Quick basic find example: Suppose I want to lookup any files with the extension .mp3 in my music directory: $ find ~/Music -name "*.mp3" Find will look in the Music directory, and any sub directories within it, to locate those files. Not super useful at this point, but we’ll get there. If I pipe find to wc (word count) with the -l flag (lines), I can get a count of every .mp3 file in that directory: Music $ find . -name "*.mp3" | wc -l 1410 Now, suppose I’d like to see all the music files I listened to yesterday: Music $ find . -atime 1 | wc -l 71 Hmm, looks like I didn’t listen to many tunes yesterday. Wait, hold on a sec - what is that -atime flag? Well, time is of course a timestamp, a stands for accessed, and the 1 after -atime stands for 1 day. Hence, all the music I listened to yesterday. In Unix, all files have a timestamp for when they were created, modified, and last accessed, and correspond to ctime, mtime, and atime in find. We can pass time information to the command and use that to search for and do actions on files. You can see timestamps on individual files by using the stat command: $ stat file 16777219 4936118 -rwxr-xr-x 1 mercedes staff 0 525 "May 17 16:01:56 2013" "May 15 15:14:26 2013" "May 15 15:14:26 2013" "May 15 15:14:26 2013"

The more specific use case I have for this corresponds to files containing data in a queue on our event routers. We’ve been in the process of tuning this system, and currently have a lot of backlog. Sometimes we get enough of a backlog that we have to clear out the queue to get things going smoothly again, but we want to be selective about how we do it; we want to remove old files from previous days from the system, but we still want to keep around current data that’s getting added today. For example: $ find . -ctime +1 -exec rm {} \; The -exec command, partnered with a set of braces {}, tells find to operate rm on the output of find (the result in the braces).

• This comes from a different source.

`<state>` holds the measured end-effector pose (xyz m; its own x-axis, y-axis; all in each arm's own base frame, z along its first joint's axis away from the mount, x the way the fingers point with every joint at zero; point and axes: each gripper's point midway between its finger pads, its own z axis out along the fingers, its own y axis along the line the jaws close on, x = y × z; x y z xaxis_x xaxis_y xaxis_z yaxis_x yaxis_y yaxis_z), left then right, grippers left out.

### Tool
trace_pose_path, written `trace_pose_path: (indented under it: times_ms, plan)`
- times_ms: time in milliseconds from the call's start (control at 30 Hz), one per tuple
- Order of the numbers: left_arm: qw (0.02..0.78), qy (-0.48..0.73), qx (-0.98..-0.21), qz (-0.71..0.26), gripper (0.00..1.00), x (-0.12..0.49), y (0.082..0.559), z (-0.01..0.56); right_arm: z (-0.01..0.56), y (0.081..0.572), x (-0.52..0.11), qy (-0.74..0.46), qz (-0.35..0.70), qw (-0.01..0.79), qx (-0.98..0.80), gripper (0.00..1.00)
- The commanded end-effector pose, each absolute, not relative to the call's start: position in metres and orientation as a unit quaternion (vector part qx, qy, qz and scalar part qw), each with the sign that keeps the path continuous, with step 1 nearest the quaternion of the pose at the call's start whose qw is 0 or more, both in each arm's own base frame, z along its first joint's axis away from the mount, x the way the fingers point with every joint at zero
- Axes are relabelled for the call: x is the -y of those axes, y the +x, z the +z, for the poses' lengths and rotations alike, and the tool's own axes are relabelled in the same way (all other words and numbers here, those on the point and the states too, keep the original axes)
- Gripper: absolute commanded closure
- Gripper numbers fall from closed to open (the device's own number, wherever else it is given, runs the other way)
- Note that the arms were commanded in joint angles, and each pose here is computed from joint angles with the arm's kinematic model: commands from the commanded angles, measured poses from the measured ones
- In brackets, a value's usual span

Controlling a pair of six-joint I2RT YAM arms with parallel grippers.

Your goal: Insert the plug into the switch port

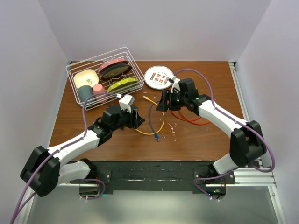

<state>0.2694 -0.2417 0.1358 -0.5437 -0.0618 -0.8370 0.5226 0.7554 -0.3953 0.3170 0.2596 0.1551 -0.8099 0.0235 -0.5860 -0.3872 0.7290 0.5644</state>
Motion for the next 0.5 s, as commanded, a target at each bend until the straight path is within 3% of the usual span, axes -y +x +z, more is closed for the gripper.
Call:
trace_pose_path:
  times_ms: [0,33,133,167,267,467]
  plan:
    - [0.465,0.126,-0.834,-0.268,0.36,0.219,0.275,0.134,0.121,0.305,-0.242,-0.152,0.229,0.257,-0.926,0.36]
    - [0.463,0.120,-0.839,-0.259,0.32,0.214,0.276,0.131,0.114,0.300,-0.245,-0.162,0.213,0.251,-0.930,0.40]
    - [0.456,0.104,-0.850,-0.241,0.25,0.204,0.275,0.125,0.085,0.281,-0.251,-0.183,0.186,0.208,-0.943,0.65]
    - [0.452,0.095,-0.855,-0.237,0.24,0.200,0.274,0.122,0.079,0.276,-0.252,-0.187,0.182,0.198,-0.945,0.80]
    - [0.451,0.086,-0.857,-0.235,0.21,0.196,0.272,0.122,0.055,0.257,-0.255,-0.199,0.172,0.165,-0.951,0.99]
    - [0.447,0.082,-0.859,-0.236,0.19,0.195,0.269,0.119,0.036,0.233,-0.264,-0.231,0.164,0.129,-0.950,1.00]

I can also move files or just list files with mv or ls instead of rm. Another example: $ find /Users/mercedes/Design/fonts/ -name '*.ttf' -exec mv {} ~/Library/Fonts/ \; What is this nifty trick? I discovered this when I had >600 fonts each in their own directory that I wanted to install into my main font directory. I told find to search for font files in their directories, and then move them to the main font directory. Saved me a ton of drag and drop time!

There are a ton more options one can use with the find command, and can prove powerful indeed alongside a multitude of unix command line tools.